Assignment:
Set the listing down unchanged, minus every embedded image.

Material provided:
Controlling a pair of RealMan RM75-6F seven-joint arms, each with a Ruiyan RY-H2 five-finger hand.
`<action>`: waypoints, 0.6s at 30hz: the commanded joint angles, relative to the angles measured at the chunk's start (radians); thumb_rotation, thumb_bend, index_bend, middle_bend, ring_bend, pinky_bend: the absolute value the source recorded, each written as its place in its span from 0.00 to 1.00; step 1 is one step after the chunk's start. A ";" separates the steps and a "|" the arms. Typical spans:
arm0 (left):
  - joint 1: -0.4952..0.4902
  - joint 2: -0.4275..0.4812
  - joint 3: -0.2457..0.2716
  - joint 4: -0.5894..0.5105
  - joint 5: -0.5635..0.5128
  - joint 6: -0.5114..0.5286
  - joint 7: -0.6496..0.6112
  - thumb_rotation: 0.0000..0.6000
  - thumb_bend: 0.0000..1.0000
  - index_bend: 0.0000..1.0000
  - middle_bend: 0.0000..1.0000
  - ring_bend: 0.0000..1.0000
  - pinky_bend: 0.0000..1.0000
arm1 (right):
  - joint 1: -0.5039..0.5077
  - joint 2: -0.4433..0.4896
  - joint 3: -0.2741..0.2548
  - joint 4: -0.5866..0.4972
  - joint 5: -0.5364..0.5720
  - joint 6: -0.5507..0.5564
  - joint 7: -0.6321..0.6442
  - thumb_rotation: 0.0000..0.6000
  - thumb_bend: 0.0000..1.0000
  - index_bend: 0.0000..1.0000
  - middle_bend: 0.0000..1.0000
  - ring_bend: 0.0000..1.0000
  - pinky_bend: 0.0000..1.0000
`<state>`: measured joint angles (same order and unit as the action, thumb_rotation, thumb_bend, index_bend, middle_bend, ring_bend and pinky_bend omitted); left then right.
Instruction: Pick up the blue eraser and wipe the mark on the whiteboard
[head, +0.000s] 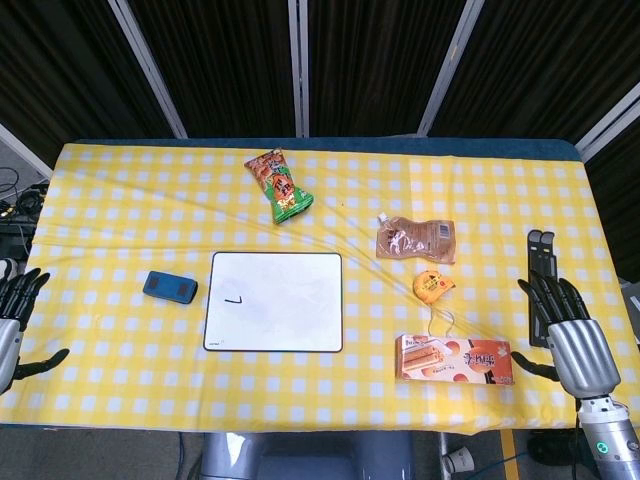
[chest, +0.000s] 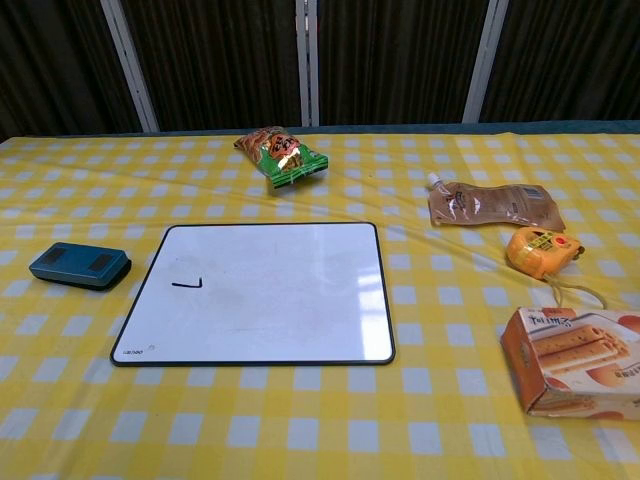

Result of the task:
Controlling a pair of RealMan RM75-6F seven-joint arms, each with a Ruiyan RY-H2 five-finger hand.
`<action>`: waypoints, 0.6s at 30hz: the commanded joint angles, relative to the angles measured at the chunk's start (radians); thumb_rotation, thumb_bend, index_bend, middle_bend, ring_bend, pinky_bend: the absolute value the source recorded, each written as its place in its span from 0.00 to 1.00; step 1 is one step after the chunk's start. A ";" separates the steps and a "|" the arms. Typical spans:
arm0 (left):
  - joint 1: -0.4952..0.4902
  - joint 2: -0.4275..0.4812
  - joint 3: -0.2457..0.2716
  - joint 4: -0.5894..0.5105
  - joint 5: -0.5635..0.5128
  - joint 6: -0.5114..0.5286
  - joint 7: -0.6496..0.6112
  - thumb_rotation: 0.0000..0.6000
  - thumb_bend: 0.0000..1.0000
  - index_bend: 0.0000..1.0000
  - middle_bend: 0.0000..1.0000
  - ring_bend: 0.0000..1.0000
  - pinky_bend: 0.0000..1.0000
arm1 (right):
  - joint 1: -0.5039..0.5077
  - joint 2: -0.4433..0.4896
  - joint 3: -0.2741..0.2548
  - joint 4: -0.5866..0.4972
  - joint 5: -0.5364..0.5720
  - joint 6: -0.5507..0.5564
  - joint 7: -0.6321..0.6442
  - thumb_rotation: 0.0000..0.6000
  - thumb_bend: 0.0000..1.0000
  - index_bend: 0.0000..1.0000
  - middle_bend: 0.0000..1.0000
  - ring_bend: 0.0000..1.0000
  - pinky_bend: 0.0000..1.0000
`<state>`: measured joint angles (same order and unit as the action, thumb_rotation, thumb_bend, index_bend, middle_bend, ring_bend and pinky_bend omitted); left then right.
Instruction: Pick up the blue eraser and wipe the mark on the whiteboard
[head, +0.000s] 
[chest, +0.000s] 

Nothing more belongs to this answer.